Esta es una pregunta que ya no contestaría un niño porque para los judíos conservadores no eran “prójimos” todos. Se excluía de este concepto al pagano, al pecador público, al leproso... Y ahora Jesús acepta el envite.
— La parábola del buen samaritano
Los Santos Padres han visto en este hombre que baja de Jerusalén a Jericó la representación simbólica de la humanidad entera o, si queremos, la figura de Adán. Jerusalén, cuyo nombre significa ciudad de paz, es el Paraíso. Y Jericó, ciudad rodeada por murallas, el mundo. La humanidad pues, ha sido expulsada de la paz del paraíso y el pecado ha apaleado a la persona hasta dejarla medio muerta.

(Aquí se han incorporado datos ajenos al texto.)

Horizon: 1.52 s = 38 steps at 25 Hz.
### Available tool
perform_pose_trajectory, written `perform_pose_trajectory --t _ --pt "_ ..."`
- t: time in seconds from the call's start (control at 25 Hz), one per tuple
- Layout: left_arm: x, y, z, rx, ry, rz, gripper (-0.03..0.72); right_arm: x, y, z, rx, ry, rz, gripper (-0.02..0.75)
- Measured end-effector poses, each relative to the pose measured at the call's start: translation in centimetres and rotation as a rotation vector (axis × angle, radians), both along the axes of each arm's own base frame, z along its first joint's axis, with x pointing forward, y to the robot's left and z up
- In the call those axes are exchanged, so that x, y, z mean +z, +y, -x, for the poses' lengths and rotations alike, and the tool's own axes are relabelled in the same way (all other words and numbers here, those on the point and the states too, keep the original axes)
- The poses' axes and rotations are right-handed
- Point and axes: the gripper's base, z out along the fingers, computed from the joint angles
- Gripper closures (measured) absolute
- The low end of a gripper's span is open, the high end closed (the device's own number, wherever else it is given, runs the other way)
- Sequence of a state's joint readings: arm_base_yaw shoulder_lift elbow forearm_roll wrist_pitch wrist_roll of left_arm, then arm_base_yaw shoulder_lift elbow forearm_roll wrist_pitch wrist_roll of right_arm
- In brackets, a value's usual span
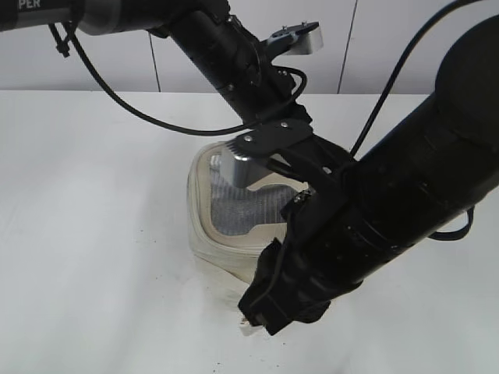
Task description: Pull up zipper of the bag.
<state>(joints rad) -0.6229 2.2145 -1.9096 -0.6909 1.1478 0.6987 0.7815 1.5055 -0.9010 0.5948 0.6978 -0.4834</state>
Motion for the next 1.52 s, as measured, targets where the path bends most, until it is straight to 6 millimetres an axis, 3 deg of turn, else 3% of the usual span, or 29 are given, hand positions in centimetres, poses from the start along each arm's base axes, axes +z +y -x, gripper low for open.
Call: perform_pose_trajectory --t 0.16,0.28,0.44,0.64,0.96,1.28,1.52 --pt "0.2 0.1 0.0 0.0 -0.006 -0.003 0.606 0.3 0.0 0.1 -0.069 0.043 -0.009 0.239" --pt "1.1 0.2 0.1 0.009 -0.029 0.009 0.508 1.5 -0.8 -0.4 -0.168 0.057 -0.04 0.135" --pt "3.9 0.8 0.4 0.022 -0.077 0.044 0.38 3.4 -3.7 -1.9 -0.314 -0.001 -0.061 0.12" --pt "7.5 2.8 0.6 0.109 -0.133 0.034 0.34 5.2 -8.1 -4.1 -0.486 -0.094 -0.042 0.12" --pt "13.2 10.5 -0.1 0.422 -0.244 -0.151 0.338 5.9 -14.1 -6.6 -0.679 -0.155 0.154 0.129" --pt "20.3 18.5 2.1 0.788 -0.419 -0.244 0.338 5.8 -16.7 -5.5 -0.738 -0.123 0.382 0.143" --pt "26.5 22.0 7.6 0.893 -0.571 -0.149 0.338 7.7 -17.8 -3.1 -0.747 -0.151 0.418 0.143"
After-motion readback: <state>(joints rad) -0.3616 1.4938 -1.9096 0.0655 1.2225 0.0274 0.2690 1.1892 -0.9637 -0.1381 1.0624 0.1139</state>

Pasan cerca de esta humanidad derrumbada un sacerdote y un levita. No se trata de que ambos mantengan posturas inmisericordes (que también) sino de una manera de Jesús de decirnos que la Ley de Moisés, que ambos representan, no tiene capacidad para salvar a la humanidad. La Ley carece de fuerza para sanar la profunda herida que el pecado ha infligido en el corazón humano. La Ley, dirá San Pablo, es sólo una nodriza que ha acompañado al pueblo de Israel en su minoría de edad. Llegada la plenitud de los tiempos, aparece Cristo, representado por sí mismo en la figura del buen samaritano.

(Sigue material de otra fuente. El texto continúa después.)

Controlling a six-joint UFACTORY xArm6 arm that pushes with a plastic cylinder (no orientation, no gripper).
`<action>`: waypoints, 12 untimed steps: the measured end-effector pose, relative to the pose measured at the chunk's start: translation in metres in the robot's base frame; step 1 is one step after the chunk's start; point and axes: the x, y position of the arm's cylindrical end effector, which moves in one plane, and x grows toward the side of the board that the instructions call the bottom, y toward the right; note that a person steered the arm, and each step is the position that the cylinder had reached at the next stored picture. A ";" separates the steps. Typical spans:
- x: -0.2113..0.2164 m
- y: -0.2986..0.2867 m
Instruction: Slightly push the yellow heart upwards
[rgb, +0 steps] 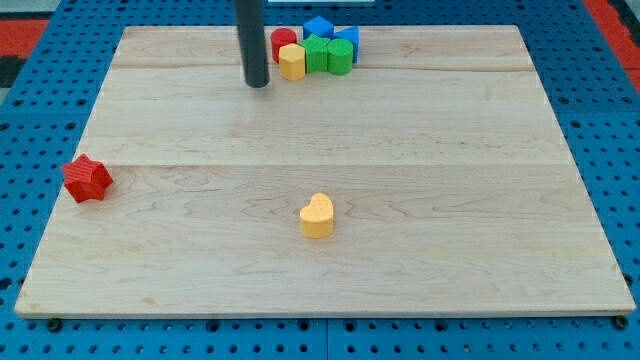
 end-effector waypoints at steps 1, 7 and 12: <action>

Sabemos lo que hace ese samaritano. Pero es preciso subrayar lo que siente: “se compadeció”. Y sólo después actúa. Jesús subraya nuevamente el valor de la interioridad y la necesidad de tener “un corazón de carne” y no de piedra.
El samaritano se acerca al hombre herido. También Dios se acerca a mí, a mis heridas, a mi sufrimiento, a mi pecado. Sobre mí derrama “vino y aceite”, elementos que algunos comentaristas ven como prefiguraciones del sacramento del bautismo y la eucaristía. El samaritano venda heridas (un corazón quebrantado, tú no lo desprecias…) y carga al hombre en su cabalgadura.

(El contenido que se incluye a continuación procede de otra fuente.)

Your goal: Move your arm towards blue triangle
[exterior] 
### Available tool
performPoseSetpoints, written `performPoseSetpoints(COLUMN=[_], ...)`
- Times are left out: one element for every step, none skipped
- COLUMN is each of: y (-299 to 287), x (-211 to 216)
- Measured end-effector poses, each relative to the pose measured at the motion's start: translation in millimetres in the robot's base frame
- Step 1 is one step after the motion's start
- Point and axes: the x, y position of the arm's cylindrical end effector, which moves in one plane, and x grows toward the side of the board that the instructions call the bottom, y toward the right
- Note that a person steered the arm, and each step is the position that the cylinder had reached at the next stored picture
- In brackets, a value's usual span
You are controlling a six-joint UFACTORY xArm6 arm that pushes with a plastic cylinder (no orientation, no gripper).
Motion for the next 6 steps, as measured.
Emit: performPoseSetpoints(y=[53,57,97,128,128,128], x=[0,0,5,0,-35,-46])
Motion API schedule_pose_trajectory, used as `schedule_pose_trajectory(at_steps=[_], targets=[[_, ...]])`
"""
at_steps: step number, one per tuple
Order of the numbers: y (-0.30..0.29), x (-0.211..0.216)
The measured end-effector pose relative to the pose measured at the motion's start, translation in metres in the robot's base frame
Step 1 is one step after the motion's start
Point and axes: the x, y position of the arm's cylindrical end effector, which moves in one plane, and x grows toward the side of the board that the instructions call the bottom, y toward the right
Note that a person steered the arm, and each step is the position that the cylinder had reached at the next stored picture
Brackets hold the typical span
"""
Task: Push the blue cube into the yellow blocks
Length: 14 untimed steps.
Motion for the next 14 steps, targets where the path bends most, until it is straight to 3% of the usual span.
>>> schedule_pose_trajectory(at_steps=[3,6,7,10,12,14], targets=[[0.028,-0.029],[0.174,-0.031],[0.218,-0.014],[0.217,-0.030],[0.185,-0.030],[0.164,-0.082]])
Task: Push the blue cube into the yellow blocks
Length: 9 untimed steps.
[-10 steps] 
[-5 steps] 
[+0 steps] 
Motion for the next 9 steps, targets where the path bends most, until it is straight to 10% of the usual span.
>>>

— Una iglesia pobre para los pobres
Siguiendo los comentarios, tan valiosos, de los Padres, vamos a ver en este hostal la imagen de la Iglesia. Allí el hombre herido sanará, allí será cuidado, alimentado. Allí será devuelto a la vida. Ojalá todos fuéramos buenos samaritanos que, con nuestras obras, llevamos a las personas marginales, heridas, desheredadas y rechazadas a una Iglesia misericordiosa que se preocupa como madre por ellos y los cuida y atiende hasta el regreso del Señor.
El samaritano da dos denarios al hostalero. El denario era el sueldo de un día y por tanto se prevé una ausencia de dos días porque “al tercer día” volverá. Clara alusión a la resurrección de Cristo.
Y mientras Cristo no vuelve, queda clara la misión de la Iglesia: salvar, sanar, cuidar. Atender a cuantos van heridos por el camino.
Cristo no se ha desentendido de la humanidad, como hizo Caín. Cristo anda por los caminos llevando a todos los heridos a esa casa de sanación que Él llamó Iglesia.
— Anda y haz tú lo mismo
Al maestro no le queda otro remedio que reconocer que prójimo es aquel que obra con misericordia. Y Jesús sentencia: “Anda y haz tú lo mismo”. Con lo cual da respuesta a la pregunta inicial del maestro de la Ley: ¿Qué tengo que hacer para heredar la Vida Eterna?”
Indicar a un maestro de la Ley que haga lo mismo que un samaritano no deja de ser, en el fondo, una muestra del sentido del humor de Jesús. Un humor cargado de amor, un humor que invita a no sentirse poseedor de la Verdad, un humor que derriba murallas (incluidas las altísimas de Jericó) y acerca personas. Un humor que es expresión de vida fecunda, de capacidad de sanación. Un humor que nos hace algo de falta en la Iglesia, la verdad.